# Project Title
### Data Engineering Capstone Project

#### Project Summary

The project follows the follow steps:
* Step 1: Scope the Project and Gather Data
* Step 2: Explore and Assess the Data
* Step 3: Define the Data Model
* Step 4: Run ETL to Model the Data
* Step 5: Complete Project Write Up

#### Import & Install required libraries

In [1]:
import pandas as pd
from pyspark.sql import SparkSession
import configparser
import os

#### Read and Set AWS Config

In [2]:
config = configparser.ConfigParser()
config.read('aws.cfg')

['aws.cfg']

In [3]:
os.environ['AWS_ACCESS_KEY_ID'] = config['AWS']['AWS_ACCESS_KEY_ID']
os.environ['AWS_SECRET_ACCESS_KEY'] = config['AWS']['AWS_SECRET_ACCESS_KEY']

In [4]:
s3_staging_area = config['S3']['STAGING_AREA']
s3_dwh = config['S3']['DWH']

#### Create Spark session

In [5]:
spark = SparkSession.builder\
                    .config("spark.jars.packages", "org.apache.hadoop:hadoop-aws:2.7.0,saurfang:spark-sas7bdat:2.0.0-s_2.11") \
                    .enableHiveSupport()\
                    .getOrCreate()

### Step 1: Scope the Project and Gather Data

#### Scope
We will create a fact table about US immigration from I94 immigration data and also make a dimension table about cities' population from US cities demographics data. The database will facilitate querying on immigration events and tracking the population.

Technologies:
+ Spark to process data
+ AWS S3 as storage
+ AWS EMR to create Spark cluster

#### Describe and Gather Data 
I94 immigration data [[link](https://travel.trade.gov/research/reports/i94/historical/2016.html)], noticable columns:
+ cicid
+ i94yr: event year
+ i94mon: event month
+ i94port: destination city
+ i94cit: origin country code of the immigrant
+ i94mode: transportation mode code of the immigrant
+ i94bir: age of the immigrant
+ i94visa: purpose code for immigration
+ visatype: visa type of the immigrant

US cities demographics data [[link](https://public.opendatasoft.com/explore/dataset/us-cities-demographics/export/)], noticable columns:
+ City: city name
+ State Code
+ Total Population
+ Race
+ Count

City Code mapping (to map i94port to city):
+ city_code
+ city: city name
+ state_code

In [6]:
df = pd.read_csv('immigration_data_sample.csv')
df[['cicid', 'i94yr', 'i94mon', 'i94port', 'i94cit', 'i94mode', 'i94bir', 'i94visa', 'visatype']].head()

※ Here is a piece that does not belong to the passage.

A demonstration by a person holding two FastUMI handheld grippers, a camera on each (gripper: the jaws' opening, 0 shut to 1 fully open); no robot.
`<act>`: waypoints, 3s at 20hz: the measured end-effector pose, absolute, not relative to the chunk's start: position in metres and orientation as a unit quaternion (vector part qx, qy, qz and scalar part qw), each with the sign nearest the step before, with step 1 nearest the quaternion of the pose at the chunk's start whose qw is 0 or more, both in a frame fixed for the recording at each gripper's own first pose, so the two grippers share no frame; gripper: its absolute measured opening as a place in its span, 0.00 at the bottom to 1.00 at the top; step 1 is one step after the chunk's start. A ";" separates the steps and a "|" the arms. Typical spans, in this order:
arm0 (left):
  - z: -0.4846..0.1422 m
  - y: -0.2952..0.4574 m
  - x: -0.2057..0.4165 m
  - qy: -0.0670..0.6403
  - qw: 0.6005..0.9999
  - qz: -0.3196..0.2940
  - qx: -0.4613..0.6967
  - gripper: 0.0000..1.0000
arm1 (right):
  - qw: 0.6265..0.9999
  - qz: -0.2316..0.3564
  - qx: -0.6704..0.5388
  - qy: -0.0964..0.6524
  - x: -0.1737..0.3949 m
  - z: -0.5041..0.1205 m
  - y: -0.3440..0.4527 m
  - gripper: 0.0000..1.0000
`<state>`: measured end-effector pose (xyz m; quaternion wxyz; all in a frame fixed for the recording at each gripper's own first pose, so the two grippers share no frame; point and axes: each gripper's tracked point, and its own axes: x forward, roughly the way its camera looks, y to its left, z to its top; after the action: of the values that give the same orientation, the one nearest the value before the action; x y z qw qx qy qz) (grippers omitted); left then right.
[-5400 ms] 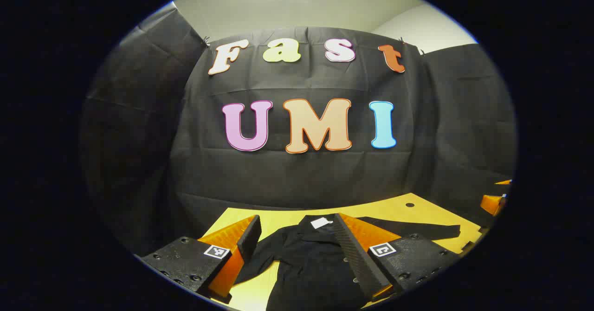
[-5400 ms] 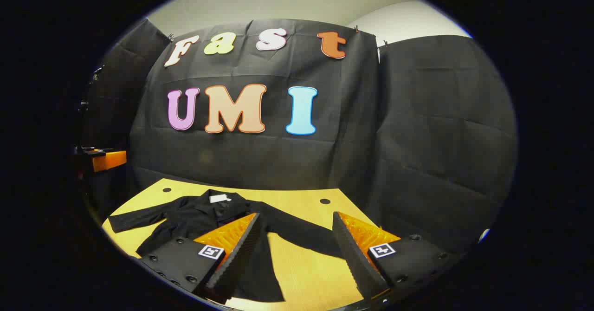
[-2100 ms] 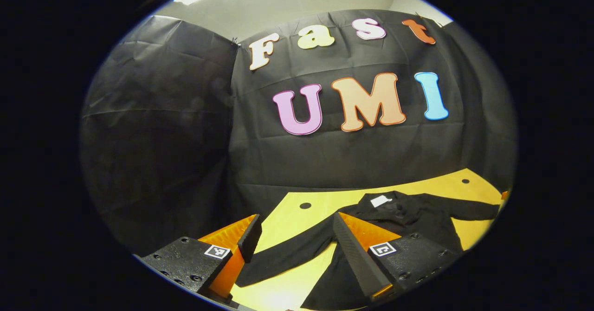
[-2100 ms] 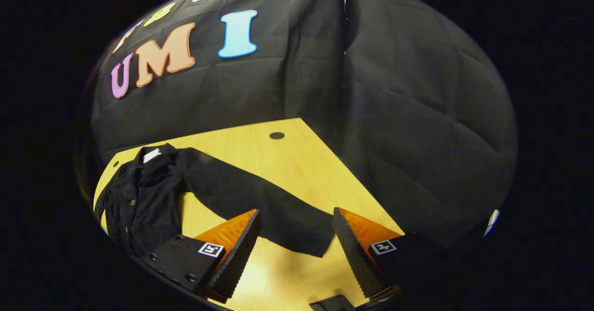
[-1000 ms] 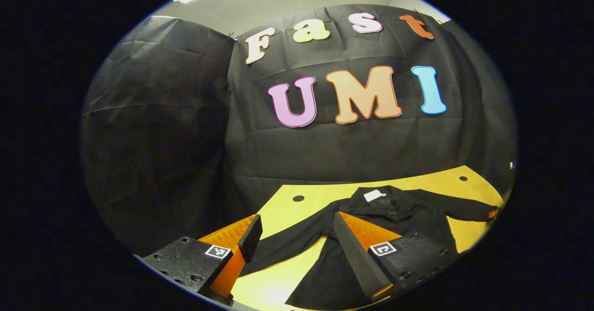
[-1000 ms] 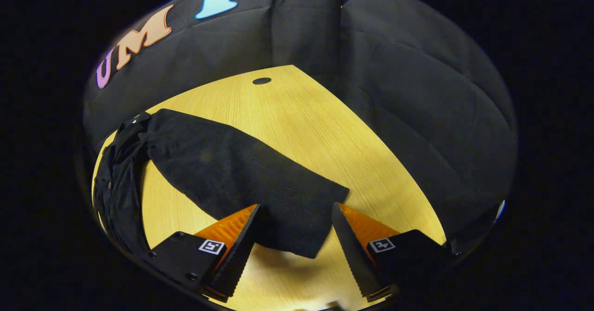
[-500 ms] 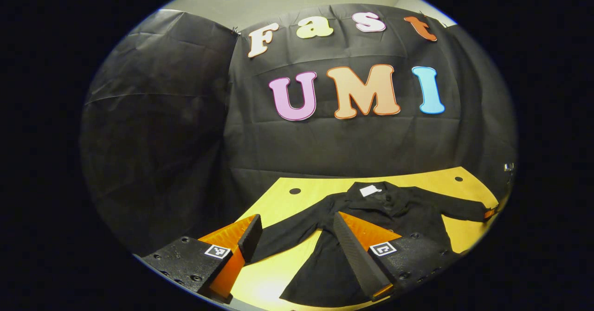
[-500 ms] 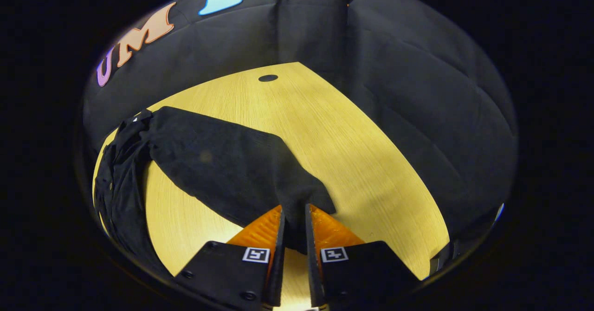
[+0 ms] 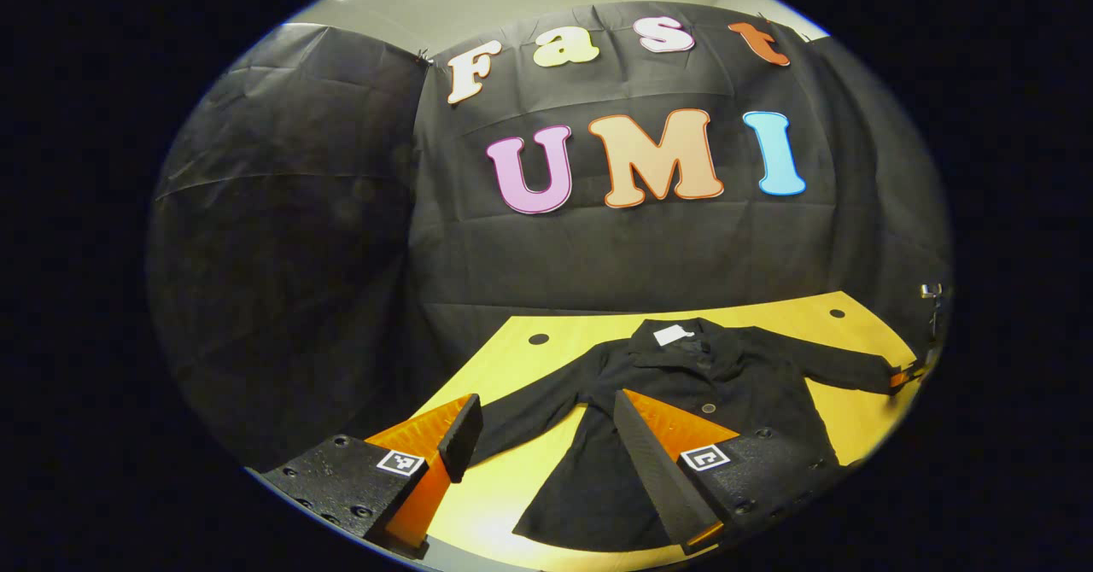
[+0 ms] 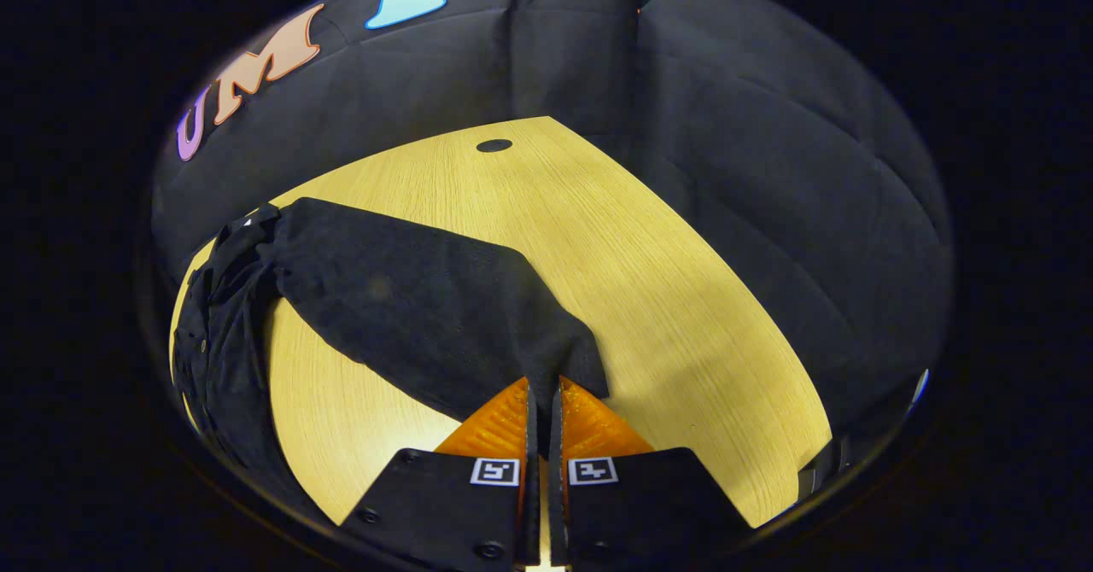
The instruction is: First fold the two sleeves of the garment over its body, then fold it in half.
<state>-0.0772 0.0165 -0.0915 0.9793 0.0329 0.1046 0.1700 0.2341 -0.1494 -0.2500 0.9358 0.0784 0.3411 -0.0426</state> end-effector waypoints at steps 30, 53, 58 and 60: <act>-0.140 0.121 -0.058 0.140 0.984 0.114 0.007 0.93 | 0.954 -0.077 0.118 0.266 0.258 -0.106 -0.058 0.02; -0.183 0.210 -0.061 0.166 0.974 0.152 -0.028 0.94 | 0.980 0.132 0.056 0.135 0.322 0.062 0.287 0.02; -0.187 0.228 -0.071 0.174 0.971 0.163 -0.027 0.94 | 0.972 0.192 0.013 0.134 0.314 0.046 0.371 0.03; -0.192 0.234 -0.076 0.180 0.969 0.169 -0.033 0.94 | 0.967 0.211 -0.008 0.140 0.312 0.032 0.395 0.02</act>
<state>-0.0755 0.2339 -0.1916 0.9685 -0.0334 0.1800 0.1686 0.3117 0.3953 0.0318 0.9674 -0.0076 0.1400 0.2110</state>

Unnamed: 0,cicid,i94yr,i94mon,i94port,i94cit,i94mode,i94bir,i94visa,visatype
0,4084316.0,2016.0,4.0,HHW,209.0,1.0,61.0,2.0,WT
1,4422636.0,2016.0,4.0,MCA,582.0,1.0,26.0,2.0,B2
2,1195600.0,2016.0,4.0,OGG,148.0,1.0,76.0,2.0,WT
3,5291768.0,2016.0,4.0,LOS,297.0,1.0,25.0,2.0,B2
4,985523.0,2016.0,4.0,CHM,111.0,3.0,19.0,2.0,WT


In [7]:
df = pd.read_csv('us-cities-demographics.csv', delimiter=';')
df[['City', 'State Code', 'Total Population', 'Race', 'Count']].head()

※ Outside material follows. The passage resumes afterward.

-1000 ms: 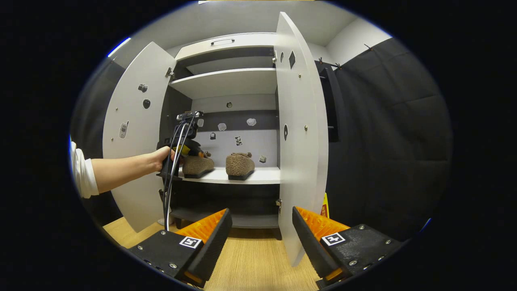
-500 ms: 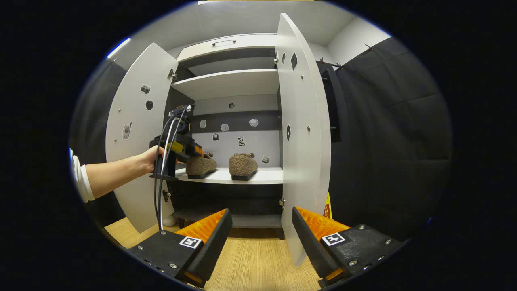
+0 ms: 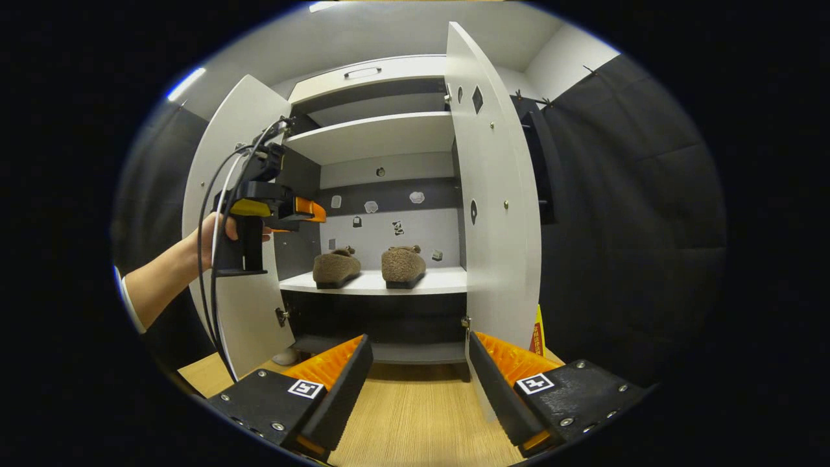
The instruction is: Grab one shoe with the right hand and put it into the shoe cabinet, grab the other shoe with the left hand and put it into the shoe cabinet; then close the right door with the right hand and the left door with the left hand.
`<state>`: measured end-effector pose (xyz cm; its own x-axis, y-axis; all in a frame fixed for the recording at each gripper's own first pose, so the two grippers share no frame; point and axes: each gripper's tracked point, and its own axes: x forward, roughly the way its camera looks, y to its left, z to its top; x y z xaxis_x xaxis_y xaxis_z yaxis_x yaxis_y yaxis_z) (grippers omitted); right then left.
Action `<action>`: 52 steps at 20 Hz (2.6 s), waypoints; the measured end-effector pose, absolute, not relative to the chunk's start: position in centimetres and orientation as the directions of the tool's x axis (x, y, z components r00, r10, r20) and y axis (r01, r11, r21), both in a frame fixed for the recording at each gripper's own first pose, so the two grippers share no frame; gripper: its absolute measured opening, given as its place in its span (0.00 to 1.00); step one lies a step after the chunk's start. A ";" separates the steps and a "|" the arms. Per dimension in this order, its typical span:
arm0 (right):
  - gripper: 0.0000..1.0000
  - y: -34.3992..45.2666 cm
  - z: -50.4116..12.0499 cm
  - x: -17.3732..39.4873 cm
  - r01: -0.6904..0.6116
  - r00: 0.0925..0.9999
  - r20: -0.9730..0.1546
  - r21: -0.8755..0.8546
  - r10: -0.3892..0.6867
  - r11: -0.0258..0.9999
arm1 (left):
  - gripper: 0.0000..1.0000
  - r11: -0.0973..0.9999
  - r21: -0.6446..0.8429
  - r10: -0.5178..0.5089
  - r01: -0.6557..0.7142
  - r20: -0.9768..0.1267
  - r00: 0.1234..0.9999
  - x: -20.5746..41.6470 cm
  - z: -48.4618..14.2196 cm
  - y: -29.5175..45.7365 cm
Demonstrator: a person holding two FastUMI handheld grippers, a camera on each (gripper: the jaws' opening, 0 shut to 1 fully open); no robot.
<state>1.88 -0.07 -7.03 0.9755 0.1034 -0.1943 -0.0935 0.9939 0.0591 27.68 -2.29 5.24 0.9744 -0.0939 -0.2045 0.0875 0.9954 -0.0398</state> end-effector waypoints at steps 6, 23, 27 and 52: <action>0.92 1.1 -6.6 1.5 -0.127 0.974 -0.180 0.076 0.138 0.989 | 0.97 0.997 0.009 -0.074 0.076 -0.134 0.988 20.1 7.2 -1.3; 0.92 4.5 -7.2 0.7 -0.172 0.965 -0.184 0.082 0.185 0.982 | 0.97 0.999 0.010 0.046 -0.045 -0.201 0.978 3.5 -3.7 1.2; 0.92 4.0 -6.4 0.1 -0.159 0.974 -0.151 0.076 0.169 0.984 | 0.96 0.999 0.006 0.046 -0.046 -0.191 0.980 1.7 -4.3 1.3; 0.92 -18.6 11.0 9.1 0.190 0.981 0.057 -0.060 -0.187 0.980 | 0.97 0.996 0.007 0.083 -0.084 -0.192 0.978 -3.2 -5.8 2.1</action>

Unnamed: 0,City,State Code,Total Population,Race,Count
0,Silver Spring,MD,82463,Hispanic or Latino,25924
1,Quincy,MA,93629,White,58723
2,Hoover,AL,84839,Asian,4759
3,Rancho Cucamonga,CA,175232,Black or African-American,24437
4,Newark,NJ,281913,White,76402


In [8]:
df = pd.read_csv('city_code_mapping.csv')
df.head()

Unnamed: 0,city_code,city,state_code
0,ANC,Anchorage,AK
1,BAR,Baker Aaf - Baker Island,AK
2,DAC,Daltons Cache,AK
3,PIZ,Dew Station Pt Lay Dew,AK
4,DTH,Dutch Harbor,AK


#### Gather data to staging area on S3 Bucket

* Gather I94 immigration data

In [9]:
df_spark = spark.read.format('com.github.saurfang.sas.spark').load('./i94-immigration-data/i94_apr16_sub.sas7bdat')
df_spark.write.parquet(os.path.join(s3_staging_area, "sas_data"), mode='overwrite')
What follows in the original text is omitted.